Figure: 5 Monthly Rollover

Note “Net Change in Debt” is the difference between Debt Issued and Debt Matured. This means when positive it is part of Debt Issued and when negative it represents Debt Matured

While it may look like the government is about to get relief with a lot of debt maturing in the coming months, most of the debt will be refinanced into short-term debt and the rolling will continue well above $1T.

T-Bills (< 1 year)

While demand for T-Bills may be well received by the market, it poses a risk to the Treasury. Each month almost 31% ($1.2T) is rolling over, and as the chart below shows nearly 100% rolls over within a six-month window. This means any Fed hike will be felt almost instantly in the Treasury Bill market. Each .25% rate hike will translate to $9.4B in additional annual interest payments within 6 months.

Said differently, if the Fed raises rates by 1% in 2022, the Treasury will owe an additional $37.6B a year in interest payments just on Bills.

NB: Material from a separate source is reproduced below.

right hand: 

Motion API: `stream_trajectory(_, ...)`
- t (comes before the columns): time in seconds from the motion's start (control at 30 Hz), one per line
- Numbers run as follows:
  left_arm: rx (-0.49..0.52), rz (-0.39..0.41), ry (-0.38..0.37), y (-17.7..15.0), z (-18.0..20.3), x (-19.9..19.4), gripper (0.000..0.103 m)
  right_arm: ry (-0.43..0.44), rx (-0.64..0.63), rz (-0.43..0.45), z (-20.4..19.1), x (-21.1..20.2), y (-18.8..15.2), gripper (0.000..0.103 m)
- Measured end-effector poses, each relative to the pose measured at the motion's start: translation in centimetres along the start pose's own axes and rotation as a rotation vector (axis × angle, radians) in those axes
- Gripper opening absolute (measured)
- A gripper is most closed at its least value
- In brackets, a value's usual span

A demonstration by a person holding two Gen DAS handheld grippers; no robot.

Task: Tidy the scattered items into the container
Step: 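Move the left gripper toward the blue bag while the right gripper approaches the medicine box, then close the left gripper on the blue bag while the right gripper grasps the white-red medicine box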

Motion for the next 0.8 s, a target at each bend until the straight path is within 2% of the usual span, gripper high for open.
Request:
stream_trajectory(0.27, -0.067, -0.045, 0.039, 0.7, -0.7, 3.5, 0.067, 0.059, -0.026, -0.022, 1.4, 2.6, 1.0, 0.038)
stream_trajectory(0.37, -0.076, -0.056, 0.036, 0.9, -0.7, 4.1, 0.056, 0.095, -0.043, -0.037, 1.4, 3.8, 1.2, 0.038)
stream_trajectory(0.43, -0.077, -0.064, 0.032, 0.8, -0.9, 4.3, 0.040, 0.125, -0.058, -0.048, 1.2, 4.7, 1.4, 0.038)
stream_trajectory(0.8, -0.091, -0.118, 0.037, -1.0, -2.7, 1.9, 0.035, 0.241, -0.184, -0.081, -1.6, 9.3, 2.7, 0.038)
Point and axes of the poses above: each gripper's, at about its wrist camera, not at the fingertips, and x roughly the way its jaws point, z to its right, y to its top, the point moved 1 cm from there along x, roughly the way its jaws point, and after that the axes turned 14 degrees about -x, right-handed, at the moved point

Figure: 6 Short Term Rollover

Treasury Notes (1-10 years)

Although the Treasury talks about taking advantage of low-interest rates to lock in expenses, it’s easier said than done. The plot below shows the Bid to Cover for 2-year and 10-year debt. Unlike Bills which range between 3-3.5, Notes are closer to 2.5.

The Treasury cannot flood the market with Notes because there wouldn’t be enough demand and interest rates would be pushed up. Factor in the Fed leaving the market and the Bid to Cover would fall further, especially considering foreign governments are losing their appetite for Treasuries.

Figure: 7 2 year and 10-year bid to cover

Notes also present their own problem. While rates do get locked in, the Treasury really only buys relief for a couple of years. The chart below shows the annual rollover for Treasury Notes. As shown, the amount rolling over has picked up significantly in recent years.